_Required action_
What you should write out is every line from the one containing "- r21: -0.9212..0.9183" to the end of the data, exactly and with nothing else.

• • •

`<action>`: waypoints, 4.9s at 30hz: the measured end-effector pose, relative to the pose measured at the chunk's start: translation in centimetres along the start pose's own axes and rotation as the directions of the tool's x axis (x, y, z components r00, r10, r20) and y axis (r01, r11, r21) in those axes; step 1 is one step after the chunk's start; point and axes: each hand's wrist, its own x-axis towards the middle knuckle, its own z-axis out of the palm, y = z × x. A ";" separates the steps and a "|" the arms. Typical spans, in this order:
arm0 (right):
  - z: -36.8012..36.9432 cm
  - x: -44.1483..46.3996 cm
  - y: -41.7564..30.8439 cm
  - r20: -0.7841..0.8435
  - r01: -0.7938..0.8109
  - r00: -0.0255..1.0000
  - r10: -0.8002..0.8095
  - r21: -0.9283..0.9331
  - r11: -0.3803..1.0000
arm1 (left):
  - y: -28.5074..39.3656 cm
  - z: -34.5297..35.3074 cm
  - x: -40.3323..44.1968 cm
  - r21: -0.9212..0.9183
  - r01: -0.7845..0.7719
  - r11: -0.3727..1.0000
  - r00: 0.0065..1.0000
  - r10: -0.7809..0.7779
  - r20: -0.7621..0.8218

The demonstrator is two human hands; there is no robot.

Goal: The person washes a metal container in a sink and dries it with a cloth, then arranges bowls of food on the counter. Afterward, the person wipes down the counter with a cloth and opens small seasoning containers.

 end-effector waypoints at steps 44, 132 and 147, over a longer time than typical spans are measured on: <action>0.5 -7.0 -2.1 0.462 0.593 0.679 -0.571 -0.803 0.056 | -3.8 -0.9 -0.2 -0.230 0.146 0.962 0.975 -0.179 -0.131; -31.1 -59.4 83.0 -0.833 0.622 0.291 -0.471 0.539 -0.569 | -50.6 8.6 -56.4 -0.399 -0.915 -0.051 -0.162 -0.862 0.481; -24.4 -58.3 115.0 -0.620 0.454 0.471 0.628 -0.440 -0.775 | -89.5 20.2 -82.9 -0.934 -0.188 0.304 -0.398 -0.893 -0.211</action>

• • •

_Response_
  - r21: -0.9212..0.9183
  - r01: -0.7845..0.7719
  - r11: -0.3727..1.0000
  - r00: 0.0065..1.0000
  - r10: -0.7809..0.7779
  - r20: -0.7621..0.8218

The demonstrator is two human hands; there is no robot.

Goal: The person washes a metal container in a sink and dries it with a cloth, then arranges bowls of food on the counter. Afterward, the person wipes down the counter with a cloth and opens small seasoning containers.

 end-effector waypoints at steps 44, 132 and 147, over a longer time than typical spans are measured on: <action>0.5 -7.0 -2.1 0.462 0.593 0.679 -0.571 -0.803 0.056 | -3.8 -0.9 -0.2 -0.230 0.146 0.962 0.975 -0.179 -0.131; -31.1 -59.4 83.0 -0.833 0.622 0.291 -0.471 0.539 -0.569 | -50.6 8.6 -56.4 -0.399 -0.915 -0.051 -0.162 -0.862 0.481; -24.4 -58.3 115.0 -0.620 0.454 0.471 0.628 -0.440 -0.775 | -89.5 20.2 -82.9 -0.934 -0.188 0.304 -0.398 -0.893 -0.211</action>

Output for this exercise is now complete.